As throughout history, there will be disputes among the nations, but they will no longer be settled by war and violence against each other. Instead of devoting itself to what Eisenhower called a military-industrial complex, Zion will see the implements of war turned into tools of peace, and the means of destruction transformed into the means of nourishment and health. Judah’s considerable resources will be used for freedom and life rather than slavery and death. What a glorious future the future of a place called Zion is!
And this is a future we can claim for ourselves. In this little outpost of God’s kingdom, we are among the remnant that claims the future that the Zion of Scripture represents. And to the extent that we claim that identity, proudly and boldly, we will begin to see the future of Zion playing out right here, in the heart of Whitehouse.
We have already begun. As small as we are, we have seen that there is physical hunger in the heart of Whitehouse, and we have taken steps to ease it. We have seen that there are children in the heart of Whitehouse who need both academic help and caring adults in their lives, and we have taken steps to provide for them. In this place called Zion, we are caring for present-day widows and orphans. We also know that there are people in the heart of Whitehouse who are not connected with any faith community. Many may have an as-yet unidentified hunger for a knowledge of and relationship with God.
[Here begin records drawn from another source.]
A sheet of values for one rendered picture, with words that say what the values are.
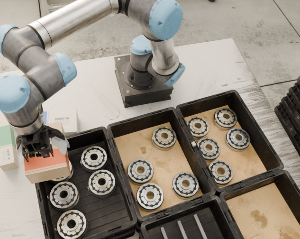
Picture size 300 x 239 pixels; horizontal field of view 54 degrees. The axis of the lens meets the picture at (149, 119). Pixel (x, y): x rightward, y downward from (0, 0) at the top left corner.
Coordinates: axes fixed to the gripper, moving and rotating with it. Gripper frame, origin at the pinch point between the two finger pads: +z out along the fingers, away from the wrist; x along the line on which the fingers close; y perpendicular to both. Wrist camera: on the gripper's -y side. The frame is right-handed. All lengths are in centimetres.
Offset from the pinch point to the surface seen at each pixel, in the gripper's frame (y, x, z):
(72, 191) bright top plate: 7.2, 4.0, 23.4
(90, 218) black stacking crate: 17.7, 8.7, 26.7
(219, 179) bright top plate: 16, 60, 24
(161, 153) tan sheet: -1.5, 41.4, 26.6
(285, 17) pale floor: -152, 228, 110
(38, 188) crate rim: 5.7, -6.6, 16.7
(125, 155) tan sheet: -3.9, 26.5, 26.7
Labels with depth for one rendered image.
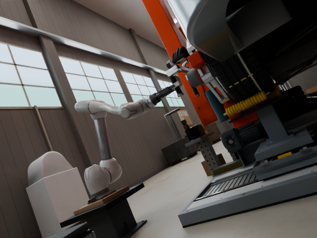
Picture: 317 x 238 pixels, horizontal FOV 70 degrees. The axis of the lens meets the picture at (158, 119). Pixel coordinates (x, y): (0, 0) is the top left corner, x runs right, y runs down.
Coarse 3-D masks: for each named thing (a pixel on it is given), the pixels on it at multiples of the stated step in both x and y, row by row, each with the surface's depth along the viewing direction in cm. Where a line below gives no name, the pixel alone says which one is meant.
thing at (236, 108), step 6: (252, 96) 135; (258, 96) 132; (264, 96) 131; (240, 102) 138; (246, 102) 136; (252, 102) 135; (258, 102) 134; (228, 108) 142; (234, 108) 139; (240, 108) 138; (246, 108) 137; (228, 114) 142; (234, 114) 142
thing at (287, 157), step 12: (312, 132) 153; (312, 144) 127; (276, 156) 139; (288, 156) 118; (300, 156) 115; (312, 156) 113; (252, 168) 127; (264, 168) 124; (276, 168) 121; (288, 168) 118
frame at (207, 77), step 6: (186, 42) 145; (192, 48) 137; (204, 66) 134; (210, 72) 133; (204, 78) 135; (210, 78) 134; (210, 84) 139; (216, 84) 136; (216, 90) 144; (222, 90) 139; (216, 96) 143; (222, 96) 145; (228, 96) 142; (222, 102) 146
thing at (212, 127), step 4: (212, 124) 985; (216, 124) 1013; (204, 128) 950; (208, 128) 941; (212, 128) 966; (216, 128) 994; (208, 132) 942; (216, 132) 977; (212, 136) 936; (216, 136) 959; (220, 136) 990; (212, 140) 936; (216, 140) 972; (196, 144) 981; (212, 144) 940
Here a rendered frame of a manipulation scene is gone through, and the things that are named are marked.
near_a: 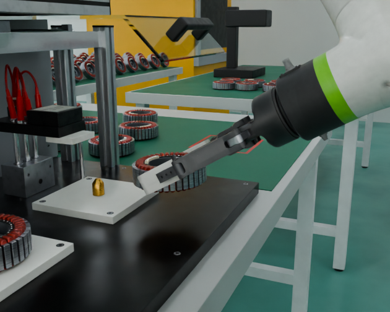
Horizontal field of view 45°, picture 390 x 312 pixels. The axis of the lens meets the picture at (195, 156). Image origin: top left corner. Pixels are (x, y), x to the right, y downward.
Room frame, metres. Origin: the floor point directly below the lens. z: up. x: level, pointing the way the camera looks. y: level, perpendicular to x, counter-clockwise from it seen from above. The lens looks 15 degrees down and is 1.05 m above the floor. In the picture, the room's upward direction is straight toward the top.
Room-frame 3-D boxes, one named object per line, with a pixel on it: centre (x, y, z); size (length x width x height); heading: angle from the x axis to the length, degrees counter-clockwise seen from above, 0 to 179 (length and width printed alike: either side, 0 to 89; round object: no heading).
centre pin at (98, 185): (0.74, 0.16, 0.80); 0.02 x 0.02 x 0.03
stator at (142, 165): (0.68, 0.04, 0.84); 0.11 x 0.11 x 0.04
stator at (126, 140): (1.12, 0.20, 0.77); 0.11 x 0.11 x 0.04
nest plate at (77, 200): (0.74, 0.16, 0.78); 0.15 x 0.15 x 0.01; 67
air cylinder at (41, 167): (0.79, 0.29, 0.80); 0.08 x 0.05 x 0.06; 157
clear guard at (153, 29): (0.79, 0.14, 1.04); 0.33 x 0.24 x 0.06; 67
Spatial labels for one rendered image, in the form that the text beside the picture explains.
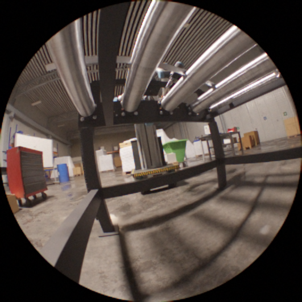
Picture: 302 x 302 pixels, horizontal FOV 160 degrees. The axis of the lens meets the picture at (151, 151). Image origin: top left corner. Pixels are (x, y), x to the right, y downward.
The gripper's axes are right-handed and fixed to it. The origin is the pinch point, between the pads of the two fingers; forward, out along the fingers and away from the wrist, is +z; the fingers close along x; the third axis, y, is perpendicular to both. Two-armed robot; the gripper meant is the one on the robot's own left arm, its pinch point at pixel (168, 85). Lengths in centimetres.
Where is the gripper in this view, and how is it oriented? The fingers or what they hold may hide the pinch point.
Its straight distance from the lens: 100.1
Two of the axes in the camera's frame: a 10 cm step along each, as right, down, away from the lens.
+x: 2.1, 1.1, -9.7
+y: -8.7, -4.2, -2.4
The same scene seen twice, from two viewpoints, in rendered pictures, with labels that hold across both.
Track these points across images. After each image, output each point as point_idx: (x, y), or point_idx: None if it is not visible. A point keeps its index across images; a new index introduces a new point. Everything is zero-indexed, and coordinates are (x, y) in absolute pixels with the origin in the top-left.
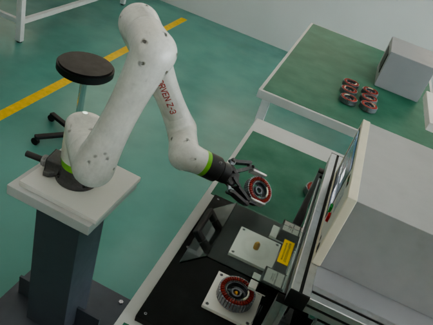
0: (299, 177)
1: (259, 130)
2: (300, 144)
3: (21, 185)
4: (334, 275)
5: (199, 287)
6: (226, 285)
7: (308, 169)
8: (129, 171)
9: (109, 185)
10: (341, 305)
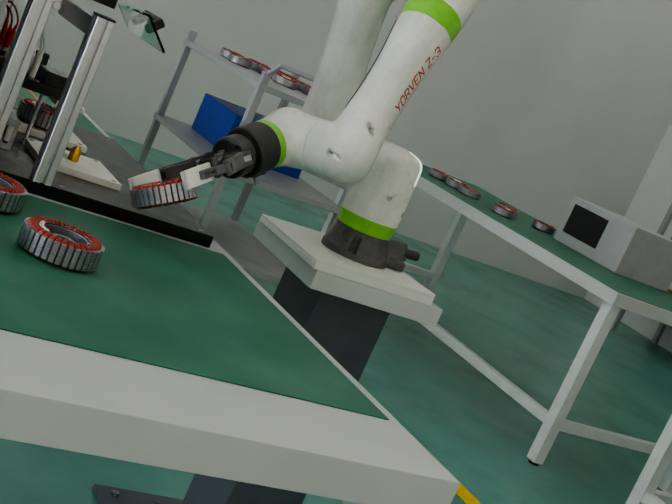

I have access to a demographic data base that says that, as of 2012, 56.1% of the residents of Whitehouse have no connection with a faith community. With a population of about 4500, that means that more than 2500 people need what we have to offer in this place—a relationship with God through Christ, lived out in a family of faith. We are taking steps to grow closer to them, so that one day they may see that this place called Zion is a place where they can find instruction and the word of the Lord.
We may not be able to set the policies that will turn the world’s nations from war to peace, although I hope you are in regular contact with the elected officials who can. We may not be able to end hunger and poverty, although I hope that you advocate for those who are voiceless and vulnerable. But we are part of a world-wide Church, and we share with Christians around the world a commitment to bringing about a world of righteousness and justice and peace. United as the one Body of Christ, we share an interest in and a claim on the future represented by the Lord’s holy mountain of Zion.
Today is World Communion Sunday—a day which symbolizes our unity with Christians throughout the world. From the largest, multi-campus mega-churches with their state-of-the-art media systems to mud huts in African villages to house churches in Korea and all points in between, we all share our hope in the future of Zion—a future of love, peace, joy, compassion, justice, and right relationships with God through our faith in Jesus Christ, our Savior. Although we may be physically separated—maybe by a few blocks, maybe by thousands of miles—we are, all of us, eating and drinking at one table: the table of the Lord. And we all share one vision of the future—the future of Zion.
There’s a lot of meaning packed into that little word “of”—fourteen definitions’ worth. But two of them speak to our future. The future of Zion is a future of unity, peace, justice, and righteousness. As inheritors with Jesus of the kingdom of God, that future belongs to us. We have only to claim that future and live into it every day, in this place called Zion. Amen.